Groundhog strike forces red flag, extensive FW48 damage in Montreal
Friday's lone 60-minute practice for the Canadian Grand Prix sprint weekend in Montreal was upended when Alex Albon's Williams struck a groundhog — also described as a marmot — on the exit of Turn 6, sending the car into a wall and bringing out a red flag at about the half-hour mark. Albon walked away uninjured, but his FW48 had to be recovered from the track and the circuit cleaned before running could resume. The stoppage cost the team more than half of the session; the FIA had already tacked four minutes onto FP1 after a Liam Lawson breakdown and added a further 15 minutes to account for Albon's crash.
Team principal James Vowles called the damage "extensive," citing the front and rear corners and potentially the floor, front wing, and suspension. Reports of which side took the brunt conflicted — some described heavy damage down the entire left side of the car, others pointed to the right side and rear. Either way, Williams now faces urgent repair work on the FW48 to get it ready for the rest of the weekend, and the lost track time gutted Albon's preparation for sprint qualifying later that day, scrapping a planned soft-tyre run and complicating setup work on top of the mechanical uncertainty about the car itself. Replays of the collision weren't shown on the world feed but spread quickly on social media.

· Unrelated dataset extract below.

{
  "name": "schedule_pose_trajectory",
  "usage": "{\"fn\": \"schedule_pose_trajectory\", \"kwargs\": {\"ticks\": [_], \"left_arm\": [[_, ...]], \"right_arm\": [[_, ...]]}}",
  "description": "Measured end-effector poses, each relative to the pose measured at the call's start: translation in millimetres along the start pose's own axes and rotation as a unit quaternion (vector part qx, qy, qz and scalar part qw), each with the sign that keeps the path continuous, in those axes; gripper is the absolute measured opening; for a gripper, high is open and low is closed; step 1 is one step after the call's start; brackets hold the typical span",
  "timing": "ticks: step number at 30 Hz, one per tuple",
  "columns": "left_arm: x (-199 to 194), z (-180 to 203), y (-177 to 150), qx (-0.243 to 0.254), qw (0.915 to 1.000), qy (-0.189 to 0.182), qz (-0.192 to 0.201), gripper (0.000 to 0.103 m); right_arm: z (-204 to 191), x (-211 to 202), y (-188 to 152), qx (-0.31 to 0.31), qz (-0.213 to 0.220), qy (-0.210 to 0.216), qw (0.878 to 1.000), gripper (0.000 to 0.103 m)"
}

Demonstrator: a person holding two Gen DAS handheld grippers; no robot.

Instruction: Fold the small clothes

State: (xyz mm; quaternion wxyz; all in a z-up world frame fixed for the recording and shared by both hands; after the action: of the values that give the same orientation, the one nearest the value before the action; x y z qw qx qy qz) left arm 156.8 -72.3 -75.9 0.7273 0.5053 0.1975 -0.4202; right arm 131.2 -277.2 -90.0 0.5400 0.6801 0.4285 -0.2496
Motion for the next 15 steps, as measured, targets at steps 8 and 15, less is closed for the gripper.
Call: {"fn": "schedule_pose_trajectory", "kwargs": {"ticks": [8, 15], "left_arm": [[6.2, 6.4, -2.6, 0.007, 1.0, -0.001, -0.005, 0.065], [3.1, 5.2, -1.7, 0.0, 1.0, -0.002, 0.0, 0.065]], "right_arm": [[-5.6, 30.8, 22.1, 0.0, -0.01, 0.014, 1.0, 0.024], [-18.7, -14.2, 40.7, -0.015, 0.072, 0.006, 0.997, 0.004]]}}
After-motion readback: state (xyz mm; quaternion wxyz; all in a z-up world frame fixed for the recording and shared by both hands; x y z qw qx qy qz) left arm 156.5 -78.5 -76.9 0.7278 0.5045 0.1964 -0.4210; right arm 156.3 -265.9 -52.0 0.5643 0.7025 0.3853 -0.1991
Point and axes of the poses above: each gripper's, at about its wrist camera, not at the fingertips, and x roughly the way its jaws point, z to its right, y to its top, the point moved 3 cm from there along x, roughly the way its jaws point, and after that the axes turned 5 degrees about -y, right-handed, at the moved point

Vowles described the episode as frustrating, noted that marmot encounters have happened at the circuit before, and called wildlife collisions "one of the risks of this circuit," even recounting that Albon's mother had joked she feared he'd have to "pay to adopt a family of marmots." For Albon, who had set the ninth-fastest time earlier in FP1 and badly needed the running, the timing could hardly have been worse.